Dr. med. Inken Kunze

8. Juli 20201 Min.

Mammadiagnostik II: Übersehen einer Verdickung in der Brust als Diagnoseirrtum

In Abgrenzung zu dem oben zitierten Urteil des Bundesgerichtshofs hat das Oberlandesgericht Dresden mit seinem Urteil vom 21.04.2020 (Az. 4 U 1346/19) das Übersehen einer Verdickung in der Brust als (haftungsrechtlich irrelevanten) Diagnoseirrtum eingestuft. Hier hatte die Beklagte – Fachärztin für Frauenheilkunde und Geburtshilfe – bei der Untersuchung der Brüste der Klägerin im März 2012 zwar dokumentiert, dass die Klägerin selbst eine Verdickung in der linken Brust getastet habe, bei der eigenen Untersuchung jedoch lediglich einer diffuse Mastodynie ohne Knoten und ohne auffälligen Lymphknotentastbefund festgestellt. Im November desselben Jahres wurde sodann an der linken Brust ein Tastbefund erhoben, welcher in der Folge nach Mammografie in der Diagnose eines Mammakarzinom mündete.

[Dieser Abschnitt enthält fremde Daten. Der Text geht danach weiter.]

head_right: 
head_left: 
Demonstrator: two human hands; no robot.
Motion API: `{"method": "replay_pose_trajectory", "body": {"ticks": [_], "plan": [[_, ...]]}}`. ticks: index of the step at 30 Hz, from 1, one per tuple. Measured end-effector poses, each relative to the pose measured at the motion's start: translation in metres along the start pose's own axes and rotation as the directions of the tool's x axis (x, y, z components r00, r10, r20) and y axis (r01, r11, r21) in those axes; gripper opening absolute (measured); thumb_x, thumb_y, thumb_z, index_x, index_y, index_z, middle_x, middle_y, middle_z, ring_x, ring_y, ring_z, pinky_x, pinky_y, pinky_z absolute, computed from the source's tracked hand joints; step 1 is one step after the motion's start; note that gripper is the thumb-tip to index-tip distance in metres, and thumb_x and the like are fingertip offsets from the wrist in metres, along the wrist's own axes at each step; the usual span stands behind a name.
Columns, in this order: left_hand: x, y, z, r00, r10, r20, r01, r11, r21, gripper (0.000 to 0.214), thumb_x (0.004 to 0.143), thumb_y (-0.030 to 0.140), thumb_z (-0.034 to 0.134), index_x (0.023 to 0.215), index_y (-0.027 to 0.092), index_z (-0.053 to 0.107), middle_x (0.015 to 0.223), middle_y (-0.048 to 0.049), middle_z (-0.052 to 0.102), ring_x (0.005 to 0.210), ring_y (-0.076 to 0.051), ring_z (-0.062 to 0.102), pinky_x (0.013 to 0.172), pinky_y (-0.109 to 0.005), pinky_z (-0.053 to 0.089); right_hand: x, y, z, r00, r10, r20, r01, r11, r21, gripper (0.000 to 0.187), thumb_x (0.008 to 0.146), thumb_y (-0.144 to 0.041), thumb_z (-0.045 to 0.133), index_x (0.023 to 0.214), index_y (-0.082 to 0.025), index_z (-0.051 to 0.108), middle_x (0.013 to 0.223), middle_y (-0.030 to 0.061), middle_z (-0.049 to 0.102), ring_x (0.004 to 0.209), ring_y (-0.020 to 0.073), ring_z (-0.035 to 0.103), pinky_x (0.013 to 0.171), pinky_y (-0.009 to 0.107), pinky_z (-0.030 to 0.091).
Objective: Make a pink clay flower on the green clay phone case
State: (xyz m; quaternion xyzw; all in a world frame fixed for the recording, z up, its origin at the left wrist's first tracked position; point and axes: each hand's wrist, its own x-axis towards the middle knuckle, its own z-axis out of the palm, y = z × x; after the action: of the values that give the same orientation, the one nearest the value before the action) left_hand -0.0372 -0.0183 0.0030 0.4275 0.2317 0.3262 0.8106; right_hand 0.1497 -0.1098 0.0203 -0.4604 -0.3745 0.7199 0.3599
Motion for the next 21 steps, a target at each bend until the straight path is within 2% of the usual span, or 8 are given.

Nach den Feststellungen der gerichtlichen Sachverständigen sei nicht ausgeschlossen, dass die Mastodynie und ein entstehender Tumor parallel zueinander, aber unabhängig voneinander entstanden seien. Eine tastbare Verdickung habe daher zwar möglicherweise vorgelegen, es sei aber nicht unvertretbar, dass dieser von der Beklagten nicht erhoben worden sei. Der von der Klägerin beschriebene Befund in der Größe von einem Zentimeter liege an der Grenze der Tastbarkeit; zudem hänge diese auch stark von der konkreten Lokalisierung und der Beschaffenheit der Brust ab, wie z.B. hormonell oder entzündlich bedingte Schwankungen. Die von der Beklagten dokumentierte Wiedereinbestellung der Klägerin aufgrund des von ihr geschilderten Tastbefund zur klinischen Kontrolle nach drei bis sechs Monaten sei nicht zu beanstanden, da es bei unauffälligem klinischen Befund keine verpflichtend vorgeschriebenen Zeitintervalle zu Kontrolle gebe. Der Beweis, dass ein solcher Hinweis auf Wiedervorstellung nicht erteilt wurde obliege der Klägerin, da es sich um einen Fehlervorwurf im Rahmen der therapeutischen Sicherungsaufklärung handele.